En España los vegetarianos están aumentando y se cifran –según distintas fuentes– entre el 1,5 y el 7,8 % de la población. Entre ellos algo más de un tercio serían veganos que, según la definición de la IVU, la Union Vegetariana Internacional, se concretan así: "El veganismo excluye cualquier uso de cualquiera de los productos de origen animal para cualquier propósito, incluyendo la carne animal (carne, aves, pescados y mariscos), productos de origen animal (huevos, leche, miel); la utilización de productos animales (cueros, sedas, lanas, lanolina, gelatinas) y el uso de animales en el entretenimiento, el deporte o la investigación”.

La posible correlación del vino, que es puramente vegetal, con los animales y sus productos podría rastrearse incluso al empleo de abonos orgánicos o el arado de tracción animal pero, hoy por hoy, no es el caso.

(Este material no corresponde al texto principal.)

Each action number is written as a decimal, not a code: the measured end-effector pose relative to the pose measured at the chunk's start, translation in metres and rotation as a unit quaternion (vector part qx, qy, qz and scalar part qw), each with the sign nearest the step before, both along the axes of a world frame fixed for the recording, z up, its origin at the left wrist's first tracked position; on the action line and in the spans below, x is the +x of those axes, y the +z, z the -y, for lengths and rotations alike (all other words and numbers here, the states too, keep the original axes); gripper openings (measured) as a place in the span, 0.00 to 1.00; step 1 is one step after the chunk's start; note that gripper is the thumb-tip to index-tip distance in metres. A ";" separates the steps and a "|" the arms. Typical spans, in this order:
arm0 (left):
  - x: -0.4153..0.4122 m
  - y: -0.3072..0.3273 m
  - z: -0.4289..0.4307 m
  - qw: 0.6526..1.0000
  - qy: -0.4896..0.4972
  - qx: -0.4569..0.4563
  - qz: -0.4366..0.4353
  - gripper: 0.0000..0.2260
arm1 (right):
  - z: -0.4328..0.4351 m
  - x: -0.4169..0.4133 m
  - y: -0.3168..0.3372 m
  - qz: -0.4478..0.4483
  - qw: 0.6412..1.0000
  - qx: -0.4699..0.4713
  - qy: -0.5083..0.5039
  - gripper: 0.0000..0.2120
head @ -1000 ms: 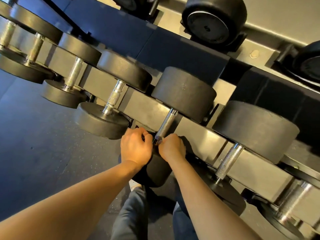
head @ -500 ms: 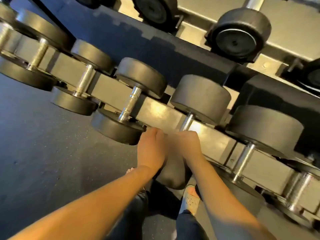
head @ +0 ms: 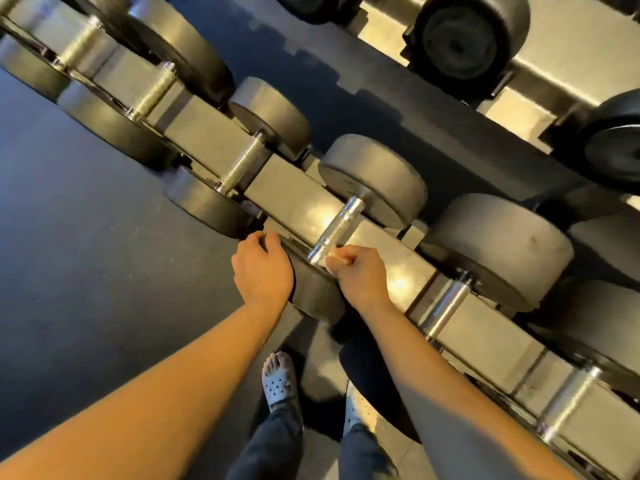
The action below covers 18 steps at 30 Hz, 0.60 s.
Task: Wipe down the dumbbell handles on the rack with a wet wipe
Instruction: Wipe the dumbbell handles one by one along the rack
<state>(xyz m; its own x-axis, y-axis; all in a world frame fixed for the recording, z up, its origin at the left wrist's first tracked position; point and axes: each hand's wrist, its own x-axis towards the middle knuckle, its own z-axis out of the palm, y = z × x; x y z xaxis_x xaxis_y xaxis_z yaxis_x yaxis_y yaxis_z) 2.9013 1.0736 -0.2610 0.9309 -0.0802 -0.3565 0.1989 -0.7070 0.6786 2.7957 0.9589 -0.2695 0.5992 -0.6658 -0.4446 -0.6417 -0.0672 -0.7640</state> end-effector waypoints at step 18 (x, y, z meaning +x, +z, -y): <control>-0.008 0.000 0.005 0.999 -0.002 0.024 0.038 0.17 | 0.028 0.090 0.044 -0.199 0.710 -0.299 0.605 0.08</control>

Cuando una bodega indica que sus vinos son aptos para veganos se refiere a que se ha excluido del proceso de elaboración cualquier derivado animal, esos que, desde la antigüedad, se han empleado para clarificar el vino, para eliminar los residuos sólidos que le restan transparencia, que los muestran turbios, y que no gustan a los bebedores ni a la vista ni al paladar.

En el principio fue el huevo. Ya apenas quedan bodegas que sigan utilizando la clara de huevo para clarificar. En Muga, por ejemplo, ese proceso ancestral se muestra a los visitantes, a los enoturistas, para explicar el proceso. Los cocineros lo entienden muy bien puesto que es el mismo mecanismo que desde siempre se emplea para clarificar los consomés. El gel de proteína que es la clara de huevo se echa en el líquido y, poco a poco, por tiempo y por temperatura, va coagulando y atrapando todas las impurezas, hasta que, según los casos, flota como una capa esponjosa en la superficie o se deposita en el fondo dejando pulcro y brillante el líquido, el caldo o, en este caso, el vino. Para clarificar un depósito hacen falta muchos miles de claras, por eso se fueron sustituyen por otros limpiadores, algunos también animales como la caserna (de leche) o la gelatina de huesos o de cola de pescado.

Para sustituirlas se pueden y se suelen emplear otros clarificantes minerales con excelentes resultados. Bodegas Torres emplea, y no solo en sus vinos veganos, bentonita, carbón activado, gel sílica o un polímero de nombre tan largo que se ha reducido como PVPP. Los clarificares, en cualquier caso, se eliminan con el tiempo y el reposo, tanto en los depósitos como, más aún, en la crianza en barricas, pero con estos clarificantes minerales la seguridad de que no hay memoria animal es total. Completamente aptos para veganos.

Por cierto, los no veganos se preguntarán qué se hace con tantos miles de yemas sobrantes. No hay más que mirar al mapa de las mayores zonas vitivinícolas de este país. La dulcería conventual de nombres celestiales, las yemas de todos los santos y los tocinos de todos los cielos se han nutrido de las yemas que les regalaban las bodegas. Quizá con un poco de interés, para que pidieran a los patronos celestiales de la meteorología lluvias y soles en su momento, un buen año para el vino.